- AIM OF THE EXERCISE
The answer must consist only of the lines from the line with "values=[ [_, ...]" to the line with "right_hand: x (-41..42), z", both included, exactly as they stand below.

START DATASET EXCERPT

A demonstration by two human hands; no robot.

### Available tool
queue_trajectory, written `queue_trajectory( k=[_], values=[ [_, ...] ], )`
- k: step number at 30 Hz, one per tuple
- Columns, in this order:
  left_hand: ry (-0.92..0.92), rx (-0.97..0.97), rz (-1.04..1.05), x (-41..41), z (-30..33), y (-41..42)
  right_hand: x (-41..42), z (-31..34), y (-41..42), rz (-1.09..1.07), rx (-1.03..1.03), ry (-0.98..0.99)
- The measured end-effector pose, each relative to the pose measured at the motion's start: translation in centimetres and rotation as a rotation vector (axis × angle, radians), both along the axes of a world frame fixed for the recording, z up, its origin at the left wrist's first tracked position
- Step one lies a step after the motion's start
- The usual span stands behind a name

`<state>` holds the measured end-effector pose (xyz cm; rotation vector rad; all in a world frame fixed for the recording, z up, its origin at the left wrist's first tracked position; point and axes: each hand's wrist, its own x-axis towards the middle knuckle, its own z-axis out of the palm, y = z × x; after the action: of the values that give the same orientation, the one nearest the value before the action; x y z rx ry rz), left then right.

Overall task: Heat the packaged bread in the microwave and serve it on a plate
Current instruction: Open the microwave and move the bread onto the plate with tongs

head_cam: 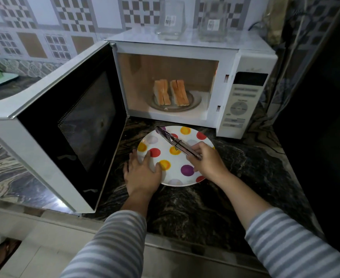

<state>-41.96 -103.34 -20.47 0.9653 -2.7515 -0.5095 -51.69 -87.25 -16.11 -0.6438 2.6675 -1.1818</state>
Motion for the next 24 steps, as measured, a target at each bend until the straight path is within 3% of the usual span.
queue_trajectory(
  k=[4,7,12,14,18,24],
  values=[
    [0.027,0.025,0.002,0.1,0.0,0.0,0.3,-0.1,0.9,0.01,0.021,0.06],
    [0.145,0.028,-0.045,0.2,0.5,0.2,0.5,0.1,1.3,0.023,0.087,0.093],
    [0.306,-0.383,-0.389,-0.7,2.7,-0.4,0.4,1.0,1.9,0.064,0.174,0.181],
    [0.268,-0.47,-0.498,-1.6,4.2,-0.7,0.3,1.2,1.9,0.071,0.186,0.215],
    [-0.035,-0.478,-0.644,-2.9,6.7,-1.0,0.5,1.7,1.8,0.075,0.208,0.259],
    [-0.033,-0.21,-0.652,-4.1,7.8,-0.9,0.5,2.2,2.0,0.11,0.168,0.264]
  ],
)
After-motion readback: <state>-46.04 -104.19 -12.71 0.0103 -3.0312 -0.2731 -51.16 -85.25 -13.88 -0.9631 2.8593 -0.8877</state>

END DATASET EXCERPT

- FINAL ANSWER
queue_trajectory, written `queue_trajectory( k=[_], values=[ [_, ...] ], )`
- k: step number at 30 Hz, one per tuple
- Columns, in this order:
  left_hand: ry (-0.92..0.92), rx (-0.97..0.97), rz (-1.04..1.05), x (-41..41), z (-30..33), y (-41..42)
  right_hand: x (-41..42), z (-31..34), y (-41..42), rz (-1.09..1.07), rx (-1.03..1.03), ry (-0.98..0.99)

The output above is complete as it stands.